• _The task_
Could you write out exactly, and only, the lines from the one containing "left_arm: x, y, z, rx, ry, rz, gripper" through the last line of the data, leaving out all pictures?

• _Records shown_

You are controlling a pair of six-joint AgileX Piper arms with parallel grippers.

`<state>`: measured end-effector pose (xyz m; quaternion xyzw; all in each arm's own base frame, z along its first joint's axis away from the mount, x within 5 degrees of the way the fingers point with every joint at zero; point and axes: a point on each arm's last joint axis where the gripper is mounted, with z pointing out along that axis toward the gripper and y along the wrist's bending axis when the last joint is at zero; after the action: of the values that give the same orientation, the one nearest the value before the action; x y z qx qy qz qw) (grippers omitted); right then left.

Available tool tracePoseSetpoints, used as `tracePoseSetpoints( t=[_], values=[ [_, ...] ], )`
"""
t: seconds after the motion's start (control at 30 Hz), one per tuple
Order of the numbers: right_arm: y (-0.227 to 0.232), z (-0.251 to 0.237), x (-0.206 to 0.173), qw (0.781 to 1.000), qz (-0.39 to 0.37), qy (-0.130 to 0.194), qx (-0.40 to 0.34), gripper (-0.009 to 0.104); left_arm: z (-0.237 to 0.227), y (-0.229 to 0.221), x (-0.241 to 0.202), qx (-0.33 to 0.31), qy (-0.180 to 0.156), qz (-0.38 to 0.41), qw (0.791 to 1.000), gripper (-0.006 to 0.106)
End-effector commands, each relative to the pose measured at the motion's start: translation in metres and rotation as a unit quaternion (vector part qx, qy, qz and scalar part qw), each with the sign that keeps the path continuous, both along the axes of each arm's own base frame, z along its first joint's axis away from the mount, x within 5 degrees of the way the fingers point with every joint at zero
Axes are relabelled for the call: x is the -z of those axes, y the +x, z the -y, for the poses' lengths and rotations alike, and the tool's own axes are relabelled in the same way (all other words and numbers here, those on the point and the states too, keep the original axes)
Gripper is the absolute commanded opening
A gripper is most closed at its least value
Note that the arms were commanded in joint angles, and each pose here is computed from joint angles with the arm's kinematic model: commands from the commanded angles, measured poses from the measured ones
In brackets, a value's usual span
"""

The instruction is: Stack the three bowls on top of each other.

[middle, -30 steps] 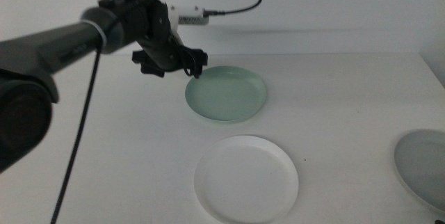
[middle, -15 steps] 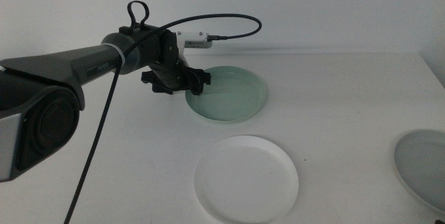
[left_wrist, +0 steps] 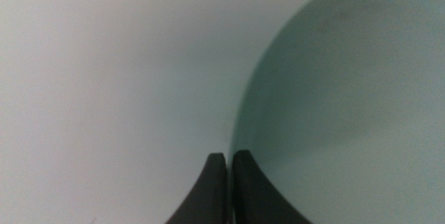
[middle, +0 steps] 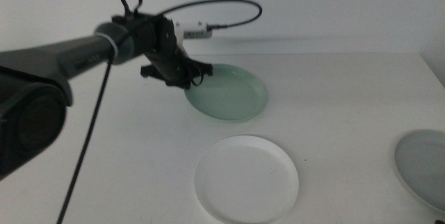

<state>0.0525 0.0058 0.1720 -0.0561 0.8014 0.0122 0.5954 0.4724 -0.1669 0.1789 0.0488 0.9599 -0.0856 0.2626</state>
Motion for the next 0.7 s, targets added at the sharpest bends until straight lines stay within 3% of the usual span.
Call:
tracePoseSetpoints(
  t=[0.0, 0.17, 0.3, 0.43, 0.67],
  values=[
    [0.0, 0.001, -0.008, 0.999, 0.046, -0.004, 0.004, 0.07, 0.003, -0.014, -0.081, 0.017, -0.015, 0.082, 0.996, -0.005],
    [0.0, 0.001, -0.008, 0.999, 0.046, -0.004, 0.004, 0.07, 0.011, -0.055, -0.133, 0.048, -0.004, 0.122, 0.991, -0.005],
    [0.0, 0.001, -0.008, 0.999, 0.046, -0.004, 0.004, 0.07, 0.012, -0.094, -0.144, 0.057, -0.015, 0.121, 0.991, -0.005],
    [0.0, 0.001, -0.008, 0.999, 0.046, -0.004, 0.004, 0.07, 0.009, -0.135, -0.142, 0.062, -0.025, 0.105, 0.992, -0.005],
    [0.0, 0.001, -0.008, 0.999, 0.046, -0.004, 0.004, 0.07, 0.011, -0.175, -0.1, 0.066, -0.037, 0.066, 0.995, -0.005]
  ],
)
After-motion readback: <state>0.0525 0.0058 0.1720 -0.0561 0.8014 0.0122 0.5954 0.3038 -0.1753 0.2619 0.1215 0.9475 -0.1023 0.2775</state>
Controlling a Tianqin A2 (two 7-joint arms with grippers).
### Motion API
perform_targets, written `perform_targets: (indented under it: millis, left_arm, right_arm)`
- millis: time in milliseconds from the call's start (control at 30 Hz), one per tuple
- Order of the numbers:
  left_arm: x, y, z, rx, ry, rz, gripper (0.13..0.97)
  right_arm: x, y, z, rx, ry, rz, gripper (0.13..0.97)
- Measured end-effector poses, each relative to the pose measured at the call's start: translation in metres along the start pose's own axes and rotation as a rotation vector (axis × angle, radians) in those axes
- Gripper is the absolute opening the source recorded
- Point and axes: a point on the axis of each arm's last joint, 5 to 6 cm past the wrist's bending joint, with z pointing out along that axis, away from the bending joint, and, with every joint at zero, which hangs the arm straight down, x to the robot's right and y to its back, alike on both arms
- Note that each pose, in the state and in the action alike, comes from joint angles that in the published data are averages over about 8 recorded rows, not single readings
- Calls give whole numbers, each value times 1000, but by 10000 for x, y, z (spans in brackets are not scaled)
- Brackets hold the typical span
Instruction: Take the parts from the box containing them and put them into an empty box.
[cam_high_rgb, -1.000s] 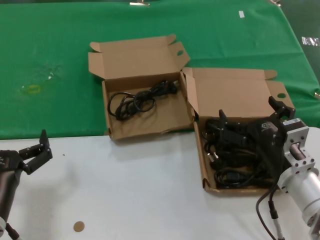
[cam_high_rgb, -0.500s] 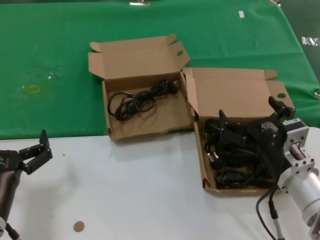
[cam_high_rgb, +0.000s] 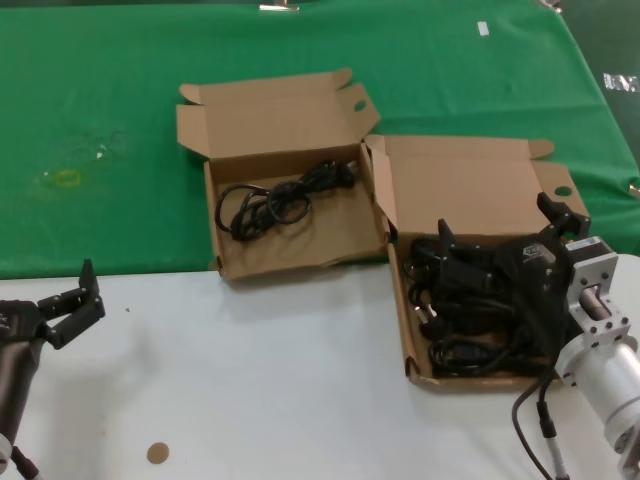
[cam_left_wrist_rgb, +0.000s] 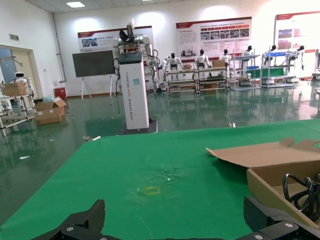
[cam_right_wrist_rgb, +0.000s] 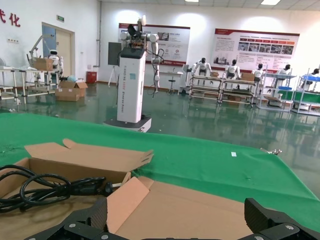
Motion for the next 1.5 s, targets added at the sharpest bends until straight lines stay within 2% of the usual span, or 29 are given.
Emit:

• _Written reply_
  left_arm: x, y, z, rx, ry, rz, gripper (0.13..0.97)
  right_arm: x, y, z, rx, ry, rz, gripper (0.13..0.97)
- Measured end-effector poses, each relative to the pose measured at the call's start: translation in metres along the start pose's own axes and rotation as a rotation vector (axis × angle, radians) in those axes
- Gripper is the absolute opening the source recorded
- Point and axes: a point on the axis of each arm's last joint, 5 to 6 cm past the wrist's bending joint, with z pointing out along that axis, away from the bending joint, and, with every joint at zero, which hangs the arm straight down, x to the robot's right and y to its back, alike on both arms
- Note that each pose, in the state and in the action alike, comes from joint angles that in the published data are averages over about 8 recorded rows, not single readings
- Calls give whole numbers, each value times 1000, but by 10000 for x, y, z (spans in brackets are not scaled)
- Brackets hold the typical span
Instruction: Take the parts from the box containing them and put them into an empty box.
[cam_high_rgb, -1.000s] 
[cam_high_rgb, -0.500s] 
[cam_high_rgb, +0.000s] 
[cam_left_wrist_rgb, +0.000s] 
[cam_right_wrist_rgb, +0.000s] 
Motion for the next 1.5 s, targets added at the sharpest bends until straight lines stay within 2% of the usual span, or 29 are given.
Emit:

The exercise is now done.